───── Provided entries
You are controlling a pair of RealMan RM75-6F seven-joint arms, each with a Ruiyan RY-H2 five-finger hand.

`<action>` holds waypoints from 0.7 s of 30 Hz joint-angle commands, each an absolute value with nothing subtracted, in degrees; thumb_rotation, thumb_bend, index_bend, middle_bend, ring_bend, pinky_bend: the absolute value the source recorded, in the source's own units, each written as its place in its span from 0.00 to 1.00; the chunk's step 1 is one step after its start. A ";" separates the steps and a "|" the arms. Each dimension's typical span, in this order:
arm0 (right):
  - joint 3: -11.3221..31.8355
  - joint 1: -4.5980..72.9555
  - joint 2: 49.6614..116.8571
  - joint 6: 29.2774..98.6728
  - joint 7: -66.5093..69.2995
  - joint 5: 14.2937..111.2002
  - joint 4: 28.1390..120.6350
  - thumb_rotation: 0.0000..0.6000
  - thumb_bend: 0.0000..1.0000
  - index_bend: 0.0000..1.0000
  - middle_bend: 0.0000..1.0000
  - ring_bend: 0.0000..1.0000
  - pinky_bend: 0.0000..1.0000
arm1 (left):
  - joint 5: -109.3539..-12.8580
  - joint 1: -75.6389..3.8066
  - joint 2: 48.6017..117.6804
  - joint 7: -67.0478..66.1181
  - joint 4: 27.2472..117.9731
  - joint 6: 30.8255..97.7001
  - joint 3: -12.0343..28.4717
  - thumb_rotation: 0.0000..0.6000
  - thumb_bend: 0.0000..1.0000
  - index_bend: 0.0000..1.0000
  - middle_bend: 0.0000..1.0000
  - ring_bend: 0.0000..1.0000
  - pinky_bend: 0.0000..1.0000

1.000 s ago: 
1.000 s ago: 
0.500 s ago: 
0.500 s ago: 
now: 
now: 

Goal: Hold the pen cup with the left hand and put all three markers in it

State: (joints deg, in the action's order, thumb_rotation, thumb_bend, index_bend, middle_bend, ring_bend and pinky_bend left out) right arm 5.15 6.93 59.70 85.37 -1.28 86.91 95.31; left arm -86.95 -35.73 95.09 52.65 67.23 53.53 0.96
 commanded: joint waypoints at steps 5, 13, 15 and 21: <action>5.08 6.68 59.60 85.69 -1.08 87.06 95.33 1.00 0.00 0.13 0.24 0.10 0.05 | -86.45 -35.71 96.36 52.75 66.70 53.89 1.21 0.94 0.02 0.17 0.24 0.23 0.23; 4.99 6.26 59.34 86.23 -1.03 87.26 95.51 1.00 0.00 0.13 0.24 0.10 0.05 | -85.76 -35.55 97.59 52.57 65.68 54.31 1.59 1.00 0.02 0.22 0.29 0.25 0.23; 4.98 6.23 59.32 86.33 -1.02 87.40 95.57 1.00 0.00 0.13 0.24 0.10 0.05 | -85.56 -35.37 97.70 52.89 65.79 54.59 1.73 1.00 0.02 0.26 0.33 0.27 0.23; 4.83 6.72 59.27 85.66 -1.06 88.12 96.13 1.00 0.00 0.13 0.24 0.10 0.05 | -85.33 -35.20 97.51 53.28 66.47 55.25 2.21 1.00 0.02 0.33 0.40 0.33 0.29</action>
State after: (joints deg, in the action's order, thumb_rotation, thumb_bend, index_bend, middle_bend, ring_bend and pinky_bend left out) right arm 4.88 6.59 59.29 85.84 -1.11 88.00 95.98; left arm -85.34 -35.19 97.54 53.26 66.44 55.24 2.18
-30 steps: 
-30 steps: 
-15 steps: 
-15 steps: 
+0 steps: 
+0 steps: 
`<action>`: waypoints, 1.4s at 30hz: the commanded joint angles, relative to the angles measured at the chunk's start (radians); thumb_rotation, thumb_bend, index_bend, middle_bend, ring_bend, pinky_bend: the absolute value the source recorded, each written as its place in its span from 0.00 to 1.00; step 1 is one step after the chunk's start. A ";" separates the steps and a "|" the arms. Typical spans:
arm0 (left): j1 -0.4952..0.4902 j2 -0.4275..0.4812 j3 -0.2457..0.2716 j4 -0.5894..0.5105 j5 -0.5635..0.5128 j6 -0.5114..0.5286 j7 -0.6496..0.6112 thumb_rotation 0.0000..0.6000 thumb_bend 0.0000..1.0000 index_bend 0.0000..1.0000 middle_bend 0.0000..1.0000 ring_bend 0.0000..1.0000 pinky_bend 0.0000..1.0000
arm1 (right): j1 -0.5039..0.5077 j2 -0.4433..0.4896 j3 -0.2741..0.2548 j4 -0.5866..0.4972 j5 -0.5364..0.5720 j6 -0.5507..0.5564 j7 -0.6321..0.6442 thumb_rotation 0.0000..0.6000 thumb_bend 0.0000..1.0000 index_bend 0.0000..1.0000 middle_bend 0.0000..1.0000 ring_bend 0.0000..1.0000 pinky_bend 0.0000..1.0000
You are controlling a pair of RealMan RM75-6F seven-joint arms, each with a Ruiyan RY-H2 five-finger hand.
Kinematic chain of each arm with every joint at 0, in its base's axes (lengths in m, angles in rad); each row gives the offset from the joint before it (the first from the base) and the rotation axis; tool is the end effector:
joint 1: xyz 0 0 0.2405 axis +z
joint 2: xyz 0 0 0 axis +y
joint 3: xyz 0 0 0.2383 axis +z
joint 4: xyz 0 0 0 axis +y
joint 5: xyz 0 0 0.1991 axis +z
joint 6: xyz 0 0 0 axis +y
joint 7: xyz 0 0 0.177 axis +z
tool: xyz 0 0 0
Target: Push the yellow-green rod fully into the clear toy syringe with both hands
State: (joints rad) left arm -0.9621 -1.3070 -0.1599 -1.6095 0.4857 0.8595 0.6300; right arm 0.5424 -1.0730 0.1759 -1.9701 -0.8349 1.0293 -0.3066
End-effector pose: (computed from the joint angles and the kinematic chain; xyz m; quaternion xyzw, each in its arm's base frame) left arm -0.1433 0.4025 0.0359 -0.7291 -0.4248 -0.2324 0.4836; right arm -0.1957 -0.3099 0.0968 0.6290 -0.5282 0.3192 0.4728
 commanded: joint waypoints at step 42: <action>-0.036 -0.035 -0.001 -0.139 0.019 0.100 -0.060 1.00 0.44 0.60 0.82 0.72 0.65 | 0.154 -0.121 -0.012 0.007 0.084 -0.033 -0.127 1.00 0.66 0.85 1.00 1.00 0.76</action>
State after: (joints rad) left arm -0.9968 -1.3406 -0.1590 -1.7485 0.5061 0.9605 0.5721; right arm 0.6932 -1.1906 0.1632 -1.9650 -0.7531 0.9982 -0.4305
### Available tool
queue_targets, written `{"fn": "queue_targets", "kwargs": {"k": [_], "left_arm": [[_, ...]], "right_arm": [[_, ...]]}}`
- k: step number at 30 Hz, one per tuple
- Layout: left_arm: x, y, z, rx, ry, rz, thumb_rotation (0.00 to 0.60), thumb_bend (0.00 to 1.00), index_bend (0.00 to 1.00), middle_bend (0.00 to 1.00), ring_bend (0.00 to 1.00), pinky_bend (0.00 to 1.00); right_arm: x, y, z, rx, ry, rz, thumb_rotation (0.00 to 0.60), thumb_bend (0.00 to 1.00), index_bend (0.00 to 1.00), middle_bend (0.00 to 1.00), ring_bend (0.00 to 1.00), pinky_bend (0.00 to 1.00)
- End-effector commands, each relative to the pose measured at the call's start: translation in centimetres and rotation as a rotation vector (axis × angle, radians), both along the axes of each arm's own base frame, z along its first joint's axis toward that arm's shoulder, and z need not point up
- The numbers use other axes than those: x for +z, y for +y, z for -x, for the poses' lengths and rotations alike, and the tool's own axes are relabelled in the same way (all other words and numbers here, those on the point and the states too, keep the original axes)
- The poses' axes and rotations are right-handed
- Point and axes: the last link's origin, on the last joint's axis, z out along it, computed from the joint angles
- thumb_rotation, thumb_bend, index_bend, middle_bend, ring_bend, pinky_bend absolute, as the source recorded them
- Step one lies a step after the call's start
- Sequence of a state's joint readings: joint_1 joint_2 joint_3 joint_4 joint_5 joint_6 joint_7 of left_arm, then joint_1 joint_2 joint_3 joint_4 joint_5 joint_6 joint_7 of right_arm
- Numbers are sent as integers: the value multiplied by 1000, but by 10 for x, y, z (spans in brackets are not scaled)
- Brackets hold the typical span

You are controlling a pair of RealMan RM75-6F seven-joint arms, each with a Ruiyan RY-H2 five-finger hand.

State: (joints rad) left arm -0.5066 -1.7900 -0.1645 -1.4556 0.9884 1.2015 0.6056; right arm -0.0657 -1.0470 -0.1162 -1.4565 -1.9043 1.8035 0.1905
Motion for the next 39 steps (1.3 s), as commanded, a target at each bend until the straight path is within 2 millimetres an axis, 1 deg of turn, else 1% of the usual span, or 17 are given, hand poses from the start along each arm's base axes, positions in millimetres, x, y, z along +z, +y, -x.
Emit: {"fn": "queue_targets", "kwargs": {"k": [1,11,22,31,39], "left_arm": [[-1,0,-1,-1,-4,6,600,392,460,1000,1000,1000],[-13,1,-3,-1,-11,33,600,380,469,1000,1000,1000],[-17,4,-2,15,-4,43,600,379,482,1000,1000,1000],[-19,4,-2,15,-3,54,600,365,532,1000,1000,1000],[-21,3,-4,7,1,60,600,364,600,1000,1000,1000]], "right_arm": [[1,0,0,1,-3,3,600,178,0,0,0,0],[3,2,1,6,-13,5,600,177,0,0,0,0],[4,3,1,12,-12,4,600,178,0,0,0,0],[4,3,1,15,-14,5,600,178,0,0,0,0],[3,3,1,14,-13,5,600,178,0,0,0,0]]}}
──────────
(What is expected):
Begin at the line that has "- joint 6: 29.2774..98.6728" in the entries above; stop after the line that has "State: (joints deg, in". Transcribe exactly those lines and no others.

(Answer below):
  - joint 6: 29.2774..98.6728
  - joint 7: -66.5093..69.2995
  - joint 5: 14.2937..111.2002
  - joint 4: 28.1390..120.6350
  - thumb_rotation: 0.0000..0.6000
  - thumb_bend: 0.0000..1.0000
  - index_bend: 0.0000..1.0000
  - middle_bend: 0.0000..1.0000
  - ring_bend: 0.0000..1.0000
  - pinky_bend: 0.0000..1.0000
arm1 (left):
  - joint 5: -109.3539..-12.8580
  - joint 1: -75.6389..3.8066
  - joint 2: 48.6017..117.6804
  - joint 7: -67.0478..66.1181
  - joint 4: 27.2472..117.9731
  - joint 6: 30.8255..97.7001
  - joint 3: -12.0343..28.4717
  - thumb_rotation: 0.0000..0.6000
  - thumb_bend: 0.0000..1.0000
  - index_bend: 0.0000..1.0000
  - middle_bend: 0.0000..1.0000
  - ring_bend: 0.0000..1.0000
  - pinky_bend: 0.0000..1.0000

1.000 s ago: 
1.000 s ago: 
0.500 s ago: 
0.500 s ago: 
now: 
now: 

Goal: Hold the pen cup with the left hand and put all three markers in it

State: (joints deg, in the action's order, thumb_rotation, thumb_bend, index_bend, middle_bend, ring_bend and pinky_bend left out) right arm 5.15 6.93 59.70 85.37 -1.28 86.91 95.31; left arm -86.95 -35.73 95.09 52.65 67.23 53.53 0.96

Output for this exercise is now complete.